• **Exercise**:
Copy each line of the material in which the word "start" appears.

▼

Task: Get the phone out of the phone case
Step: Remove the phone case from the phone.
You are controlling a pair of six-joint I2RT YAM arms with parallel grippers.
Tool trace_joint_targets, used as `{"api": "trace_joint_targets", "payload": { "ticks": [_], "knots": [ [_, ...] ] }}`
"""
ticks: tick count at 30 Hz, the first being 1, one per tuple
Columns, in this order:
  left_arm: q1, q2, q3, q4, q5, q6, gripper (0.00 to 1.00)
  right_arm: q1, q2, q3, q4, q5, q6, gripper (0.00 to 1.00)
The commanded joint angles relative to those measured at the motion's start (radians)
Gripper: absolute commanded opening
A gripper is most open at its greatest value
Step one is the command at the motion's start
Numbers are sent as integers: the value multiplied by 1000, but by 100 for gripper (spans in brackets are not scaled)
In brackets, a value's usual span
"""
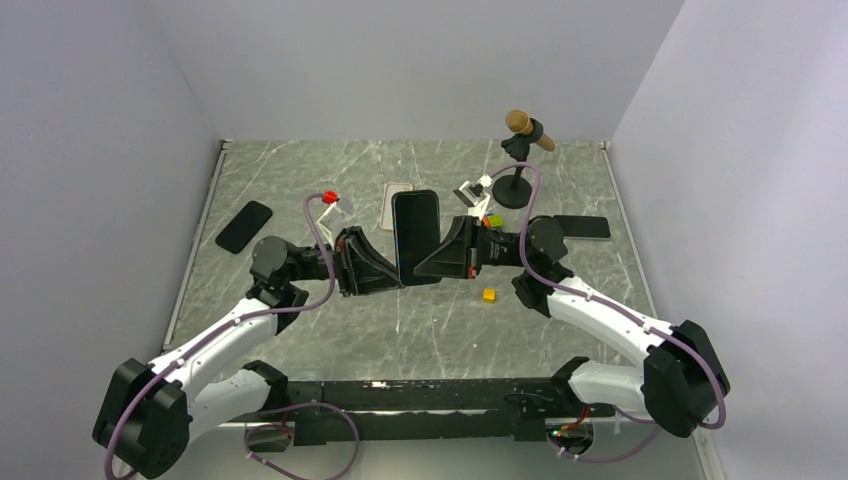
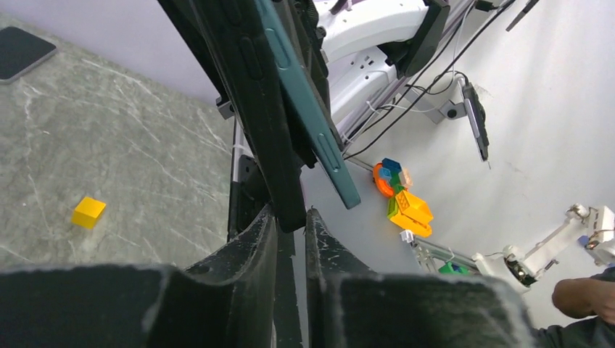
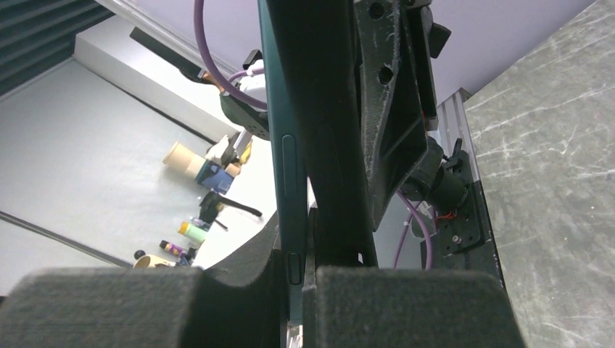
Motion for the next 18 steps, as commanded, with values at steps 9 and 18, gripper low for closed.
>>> {"api": "trace_joint_targets", "payload": {
  "ticks": [9, 18],
  "knots": [
    [-3, 19, 150, -231, -108, 148, 20, 83, -13, 61, 0, 9, -96, 0],
    [67, 2, 321, -1077, -560, 473, 0, 82, -159, 202, -844, 424, -590, 0]
  ]
}}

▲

• **Exercise output**:
The commanded joint angles relative to those measured at the motion's start (radians)
Step one is the command at the motion's start

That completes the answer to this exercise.